**YOUR TASK**
Among the entries below, find every line that has "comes" and pull it out.
═══ SUPPLIED DATA ═══
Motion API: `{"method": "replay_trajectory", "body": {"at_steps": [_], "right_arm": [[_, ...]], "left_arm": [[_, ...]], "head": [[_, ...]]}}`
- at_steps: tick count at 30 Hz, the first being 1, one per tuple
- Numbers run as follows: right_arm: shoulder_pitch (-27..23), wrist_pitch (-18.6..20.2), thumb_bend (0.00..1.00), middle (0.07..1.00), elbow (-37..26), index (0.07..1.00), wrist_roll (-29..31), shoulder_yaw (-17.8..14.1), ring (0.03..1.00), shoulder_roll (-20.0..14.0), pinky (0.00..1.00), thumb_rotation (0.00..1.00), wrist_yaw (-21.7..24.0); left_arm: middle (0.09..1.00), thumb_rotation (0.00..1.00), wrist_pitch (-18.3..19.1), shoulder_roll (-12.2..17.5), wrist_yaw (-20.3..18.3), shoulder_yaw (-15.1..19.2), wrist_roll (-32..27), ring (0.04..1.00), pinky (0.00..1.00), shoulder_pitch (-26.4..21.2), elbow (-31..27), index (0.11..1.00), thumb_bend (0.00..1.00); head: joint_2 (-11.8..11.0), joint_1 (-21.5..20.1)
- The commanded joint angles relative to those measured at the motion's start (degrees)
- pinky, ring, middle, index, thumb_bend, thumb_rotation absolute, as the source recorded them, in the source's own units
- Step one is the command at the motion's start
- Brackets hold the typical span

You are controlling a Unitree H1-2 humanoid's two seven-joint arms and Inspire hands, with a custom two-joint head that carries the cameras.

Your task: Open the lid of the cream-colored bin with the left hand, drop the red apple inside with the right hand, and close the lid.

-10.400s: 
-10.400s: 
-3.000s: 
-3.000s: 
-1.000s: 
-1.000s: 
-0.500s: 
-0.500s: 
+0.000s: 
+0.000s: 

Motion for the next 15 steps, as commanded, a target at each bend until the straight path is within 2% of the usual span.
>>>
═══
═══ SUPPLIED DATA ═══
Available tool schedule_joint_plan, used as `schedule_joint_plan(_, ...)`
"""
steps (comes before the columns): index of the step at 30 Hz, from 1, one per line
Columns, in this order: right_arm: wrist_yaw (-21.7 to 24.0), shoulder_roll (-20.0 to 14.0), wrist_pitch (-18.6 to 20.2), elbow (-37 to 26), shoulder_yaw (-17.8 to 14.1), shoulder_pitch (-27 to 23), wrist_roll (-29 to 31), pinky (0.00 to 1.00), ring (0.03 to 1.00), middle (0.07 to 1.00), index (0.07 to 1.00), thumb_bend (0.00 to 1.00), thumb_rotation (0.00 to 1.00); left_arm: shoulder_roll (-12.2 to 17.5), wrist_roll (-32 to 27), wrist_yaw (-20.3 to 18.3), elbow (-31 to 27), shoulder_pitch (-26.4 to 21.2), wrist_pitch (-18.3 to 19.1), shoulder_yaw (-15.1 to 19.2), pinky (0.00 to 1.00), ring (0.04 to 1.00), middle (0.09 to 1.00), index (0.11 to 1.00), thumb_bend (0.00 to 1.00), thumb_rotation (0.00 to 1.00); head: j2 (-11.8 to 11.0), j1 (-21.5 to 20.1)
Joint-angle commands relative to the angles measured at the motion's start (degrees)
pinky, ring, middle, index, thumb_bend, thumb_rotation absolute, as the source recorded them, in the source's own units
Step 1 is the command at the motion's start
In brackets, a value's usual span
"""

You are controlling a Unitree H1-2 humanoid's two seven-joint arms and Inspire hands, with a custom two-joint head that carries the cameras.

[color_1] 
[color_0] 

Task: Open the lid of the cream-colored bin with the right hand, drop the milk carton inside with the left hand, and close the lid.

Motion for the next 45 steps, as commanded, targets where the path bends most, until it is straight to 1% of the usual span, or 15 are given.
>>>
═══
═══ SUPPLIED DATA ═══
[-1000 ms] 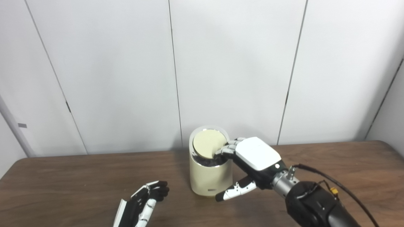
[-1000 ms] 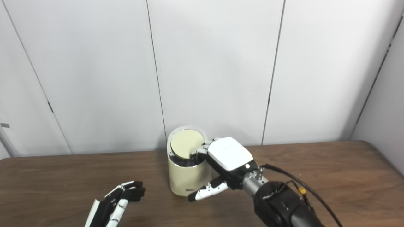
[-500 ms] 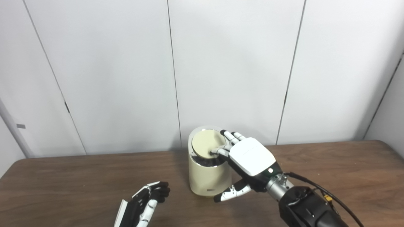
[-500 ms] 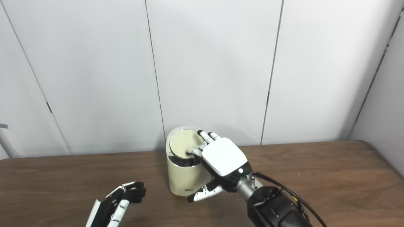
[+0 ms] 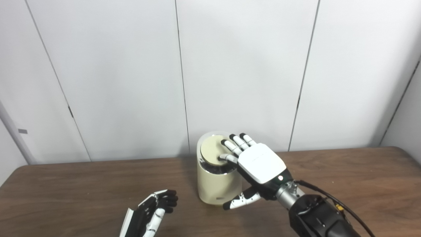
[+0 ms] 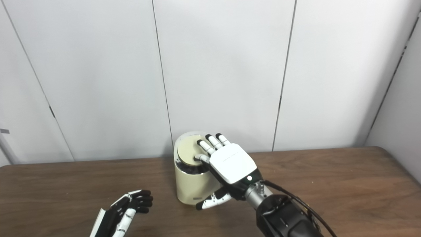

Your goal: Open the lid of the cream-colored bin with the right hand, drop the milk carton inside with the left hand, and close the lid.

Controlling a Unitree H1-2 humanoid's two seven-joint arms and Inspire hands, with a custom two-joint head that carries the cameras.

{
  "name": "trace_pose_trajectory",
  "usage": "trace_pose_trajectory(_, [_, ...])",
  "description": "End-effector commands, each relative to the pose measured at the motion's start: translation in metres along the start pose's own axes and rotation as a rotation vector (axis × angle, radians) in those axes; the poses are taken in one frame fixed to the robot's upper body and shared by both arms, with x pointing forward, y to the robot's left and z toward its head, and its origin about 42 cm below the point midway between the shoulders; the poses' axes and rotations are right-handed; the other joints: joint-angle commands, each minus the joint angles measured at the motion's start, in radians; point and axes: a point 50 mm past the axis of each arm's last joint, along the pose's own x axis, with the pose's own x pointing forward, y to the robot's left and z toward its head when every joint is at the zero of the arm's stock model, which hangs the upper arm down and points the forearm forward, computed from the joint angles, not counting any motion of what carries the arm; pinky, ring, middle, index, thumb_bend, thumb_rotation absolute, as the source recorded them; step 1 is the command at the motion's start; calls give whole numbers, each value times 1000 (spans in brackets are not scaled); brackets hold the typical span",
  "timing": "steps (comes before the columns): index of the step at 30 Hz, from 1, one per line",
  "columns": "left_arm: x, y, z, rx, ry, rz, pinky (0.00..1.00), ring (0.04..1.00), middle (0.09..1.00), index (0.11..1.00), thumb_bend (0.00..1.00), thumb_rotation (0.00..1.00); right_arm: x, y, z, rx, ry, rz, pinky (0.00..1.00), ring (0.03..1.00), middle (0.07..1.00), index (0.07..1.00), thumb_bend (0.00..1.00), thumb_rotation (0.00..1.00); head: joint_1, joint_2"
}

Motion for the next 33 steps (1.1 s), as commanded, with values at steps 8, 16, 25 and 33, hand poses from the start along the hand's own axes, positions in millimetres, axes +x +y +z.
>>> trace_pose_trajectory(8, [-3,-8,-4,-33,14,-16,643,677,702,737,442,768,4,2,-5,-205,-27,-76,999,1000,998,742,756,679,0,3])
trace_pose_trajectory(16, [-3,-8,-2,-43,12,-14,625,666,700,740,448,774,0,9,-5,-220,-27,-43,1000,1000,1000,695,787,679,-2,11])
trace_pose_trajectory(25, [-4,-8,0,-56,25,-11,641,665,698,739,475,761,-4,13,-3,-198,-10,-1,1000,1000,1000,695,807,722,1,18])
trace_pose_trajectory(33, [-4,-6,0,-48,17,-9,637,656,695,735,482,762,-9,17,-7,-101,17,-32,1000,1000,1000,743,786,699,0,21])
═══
**ANSWER SPACE**
steps (comes before the columns): index of the step at 30 Hz, from 1, one per line
  "timing": "steps (comes before the columns): index of the step at 30 Hz, from 1, one per line",

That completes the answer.